The story takes place in Tai Hom Village, a small Hong Kong shantytown that is literally and figuratively overshadowed by a large apartment and mall complex called Plaza Hollywood. The movie begins with pig butcher, Mr. Chu (Glen Chin) and his sons, Tiny (Leung Sze Ping) and Ming (Ho Sai Man) who are all obese. Keung (Won You Nam), also a resident of the town, is preoccupied with internet porn which leads him to meet Mainland Chinese prostitute Hung Hung (Zhou Xun), who advertises her services online and whom he pays for a night of torrid sex in the bushes outside Plaza Hollywood.

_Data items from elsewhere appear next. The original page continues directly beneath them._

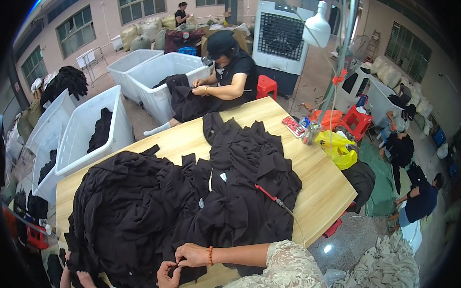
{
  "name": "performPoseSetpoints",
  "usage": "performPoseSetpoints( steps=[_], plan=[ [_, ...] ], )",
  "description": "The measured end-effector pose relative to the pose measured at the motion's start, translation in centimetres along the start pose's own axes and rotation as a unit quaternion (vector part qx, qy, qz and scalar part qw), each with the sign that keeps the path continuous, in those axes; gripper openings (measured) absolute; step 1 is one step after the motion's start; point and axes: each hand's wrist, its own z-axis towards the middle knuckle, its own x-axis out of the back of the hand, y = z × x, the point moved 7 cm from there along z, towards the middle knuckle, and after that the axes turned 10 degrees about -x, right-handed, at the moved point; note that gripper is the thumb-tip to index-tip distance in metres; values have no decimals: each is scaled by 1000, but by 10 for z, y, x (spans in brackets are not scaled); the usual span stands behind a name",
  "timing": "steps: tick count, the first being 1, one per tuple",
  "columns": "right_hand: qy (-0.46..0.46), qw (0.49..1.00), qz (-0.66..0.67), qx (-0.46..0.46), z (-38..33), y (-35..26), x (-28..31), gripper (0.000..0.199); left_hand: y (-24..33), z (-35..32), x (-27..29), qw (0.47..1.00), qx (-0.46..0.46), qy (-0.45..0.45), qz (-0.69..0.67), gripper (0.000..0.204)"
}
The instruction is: Trimming loose threads from black garments and inspecting the clothing in a factory environment.
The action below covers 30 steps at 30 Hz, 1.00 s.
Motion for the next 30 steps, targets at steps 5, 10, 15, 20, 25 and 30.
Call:
performPoseSetpoints(
  steps=[5,10,15,20,25,30],
  plan=[
    [-40,999,15,24,-7,-8,-4,16,1,-5,3,995,-19,50,83,11],
    [-28,999,14,38,-14,-2,-6,12,5,4,-5,951,-155,35,265,14],
    [24,999,0,29,-11,3,-2,15,5,15,-12,906,-201,36,370,15],
    [-26,996,67,-46,-15,10,-8,24,11,14,-8,894,-252,67,365,28],
    [-80,931,277,-224,-17,25,-8,18,78,-28,-21,891,-309,151,295,25],
    [-63,908,352,-219,-9,5,1,19,-8,-27,-45,970,-62,168,164,34]
  ],
)
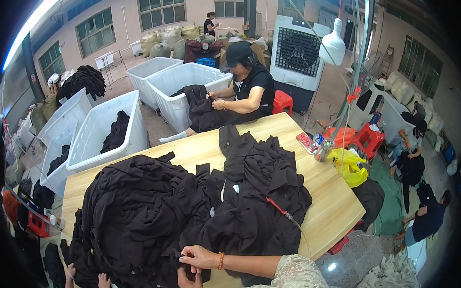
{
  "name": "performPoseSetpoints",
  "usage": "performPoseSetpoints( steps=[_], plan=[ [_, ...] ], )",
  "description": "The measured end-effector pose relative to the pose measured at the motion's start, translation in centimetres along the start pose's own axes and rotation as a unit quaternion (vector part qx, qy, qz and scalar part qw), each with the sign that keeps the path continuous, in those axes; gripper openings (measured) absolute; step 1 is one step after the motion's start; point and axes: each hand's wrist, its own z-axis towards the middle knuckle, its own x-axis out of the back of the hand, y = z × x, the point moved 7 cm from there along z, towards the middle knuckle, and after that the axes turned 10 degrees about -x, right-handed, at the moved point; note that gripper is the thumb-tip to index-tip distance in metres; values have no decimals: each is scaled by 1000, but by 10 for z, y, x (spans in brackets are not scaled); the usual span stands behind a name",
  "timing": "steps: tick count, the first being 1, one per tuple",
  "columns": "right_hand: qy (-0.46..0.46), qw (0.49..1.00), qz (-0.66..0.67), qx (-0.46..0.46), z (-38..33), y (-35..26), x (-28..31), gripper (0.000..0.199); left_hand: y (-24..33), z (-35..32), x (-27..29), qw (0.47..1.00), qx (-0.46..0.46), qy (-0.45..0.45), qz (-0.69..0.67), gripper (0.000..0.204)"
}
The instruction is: Trimming loose threads from black garments and inspecting the clothing in a factory environment.
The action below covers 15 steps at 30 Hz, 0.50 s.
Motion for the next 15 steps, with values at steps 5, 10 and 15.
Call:
performPoseSetpoints(
  steps=[5,10,15],
  plan=[
    [-5,999,42,22,-5,-14,6,20,-47,-3,-15,987,41,-104,-117,20],
    [65,988,107,87,-5,-27,32,15,18,24,33,997,-51,-26,-52,15],
    [149,975,-12,165,-18,-40,25,11,12,12,33,990,-57,-30,-128,16]
  ],
)
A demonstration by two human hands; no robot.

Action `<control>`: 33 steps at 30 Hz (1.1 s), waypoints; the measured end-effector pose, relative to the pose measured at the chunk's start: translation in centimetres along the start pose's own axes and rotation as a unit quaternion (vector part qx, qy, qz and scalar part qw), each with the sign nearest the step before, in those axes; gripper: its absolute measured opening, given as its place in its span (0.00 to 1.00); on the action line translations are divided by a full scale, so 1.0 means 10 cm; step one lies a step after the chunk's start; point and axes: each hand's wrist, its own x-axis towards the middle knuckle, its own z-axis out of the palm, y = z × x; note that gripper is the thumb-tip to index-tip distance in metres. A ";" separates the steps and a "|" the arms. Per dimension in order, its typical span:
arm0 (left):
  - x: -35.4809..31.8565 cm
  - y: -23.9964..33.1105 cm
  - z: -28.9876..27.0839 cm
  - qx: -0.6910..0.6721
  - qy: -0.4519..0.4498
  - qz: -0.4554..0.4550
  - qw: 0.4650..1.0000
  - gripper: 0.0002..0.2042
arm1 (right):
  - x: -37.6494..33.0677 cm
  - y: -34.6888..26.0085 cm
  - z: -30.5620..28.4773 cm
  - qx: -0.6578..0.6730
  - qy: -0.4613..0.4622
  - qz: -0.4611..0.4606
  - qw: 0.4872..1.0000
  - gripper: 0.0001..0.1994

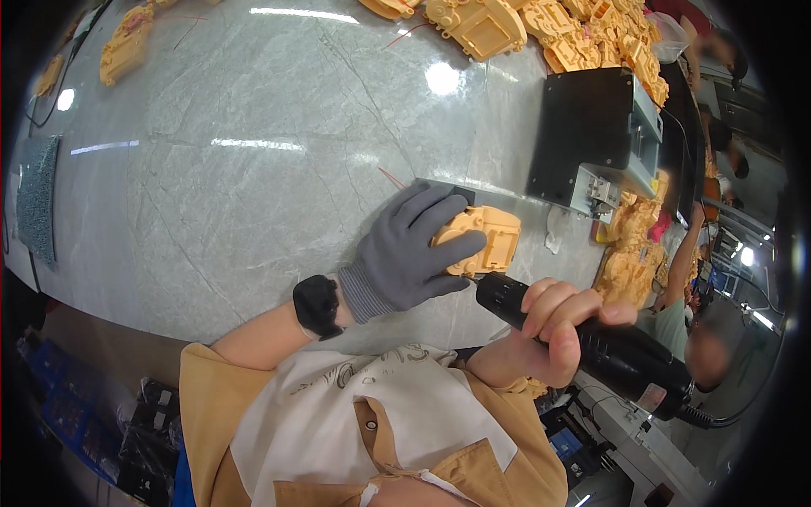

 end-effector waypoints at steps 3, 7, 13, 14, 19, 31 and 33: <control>0.02 0.01 -0.02 -0.003 0.001 0.003 1.000 0.26 | 0.00 0.02 -0.03 -0.006 -0.035 -0.002 0.999 0.19; 0.01 0.01 -0.02 -0.002 0.001 0.000 1.000 0.26 | -0.02 -0.02 -0.09 0.021 -0.031 -0.008 0.999 0.19; 0.03 0.05 -0.04 0.003 -0.003 -0.001 1.000 0.26 | -0.03 -0.04 0.00 0.038 0.019 0.003 0.999 0.19; 0.03 0.05 -0.04 0.004 -0.003 -0.001 1.000 0.26 | -0.03 -0.03 0.00 0.037 0.018 0.004 0.999 0.19; 0.02 0.03 -0.04 0.003 -0.010 -0.001 1.000 0.26 | -0.05 -0.04 0.06 0.018 0.051 0.008 0.999 0.19; 0.01 0.05 -0.05 0.012 -0.009 -0.007 1.000 0.29 | -0.06 -0.07 0.13 -0.006 0.080 0.022 0.997 0.20; 0.00 0.06 -0.05 0.007 -0.013 -0.009 1.000 0.30 | -0.07 -0.07 0.14 -0.003 0.075 0.022 0.997 0.20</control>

Hung Hung slowly infiltrates the lives of the town's characters, befriending Chu's family, especially Tiny. She goes by the alternative name of Tong Tong. At first, Tong Tong seems a refreshing, welcoming presence in the depressing, mundane life of Chu's family. Nevertheless, after Tong Tong seduces Ming for sex, the light, almost happy dynamic of the movie begins to shift and Tong Tong's "sweet innocence" is replaced by an opportunistic bitterness.

Tong Tong disappears from the town and sends letters to Ming and Keung claiming statutory rape as she is allegedly under sixteen. She extorts them for money to avoid legal repercussions and jail. When Keung refuses payment he is chased down by gangsters and his hand hacked off and flung far away. In a sick twist of black humour, Tiny finds what he believes to be Keung's hand and a quack doctor re-attaches it, only to find that it is the wrong hand. Angered, Keung joins Ming and with machetes they run to Plaza Hollywood to track down Tong Tong. But by the time Tong Tong is long gone. In a fit of despair Keung commands Ming to cut his wrongly attached hand off. In the end no one's story ends happily. Tong Tong however allegedly makes her way to the real Hollywood.

==Cast==

Source:

- Zhou Xun as Hung Hung/Tong Tong
- Glen Chin as Mr. Chu
- Wong You Nam as Wong Chi-Keung
- Leung Sze Ping as Tiny Chu
- Ho Sai Man as Ming
- Tsang Tsou Choi as Calligrapher

==Release==
Hollywood Hong Kong was released in eleven countries including Italy, South Korea, Japan, Hungary, Israel, the US, the Netherlands, Singapore, the Philippines, Norway, and Finland.

==Criticism==
Most critics who praised Chan's earlier works have split opinions on Hollywood Hong Kong. Kenneth Brorroson of "Hong Kong DVD and Movie" believes it to be a well-done movie with more profound themes and more interesting twists than most mainstream Hong Kong movies. There are also standout performances by Zhou Xun and the young Leung Sze Ping. Online critic Brandon Fincher agrees that the film's delivery and the movement from light to dark comedy add to its appeals. Each character's development and the way each reminds us of ourselves makes the movie a success
Kozo from LoveHKfilm.com also approves of the film. He cites its dark, absurd yet funny portrayal of seemingly normal individuals living "normal" life, and concludes that the Chan's engagements and sympathies make the movie "decidedly iconoclastic".

Reviewers at cityweekend.com.cn are less enamoured with the film. While most find the dark elements and the contrasts intriguing, they claim the film lacks charm.

==Awards==
Hollywood Hong Kong was nominated nineteen times and won six awards from international film festivals. These include: the Cinemanila International Film Festival, the Taiwan's 39th Golden Horse Awards, the 22nd Hong Kong Film Awards, the Hong Kong Film Critics Society Awards, the Singapore International Film Festival, and the Venice Film Festival.

The film won Best Director award at the Cinemanila Film Festival. It won Best Costume Design and Make-up, Best Director, and Best Sound Effects at the Golden Horse Film Festival. Hollywood Hong Kong won best screenplay at the Hong Kong Film Critics Society Awards.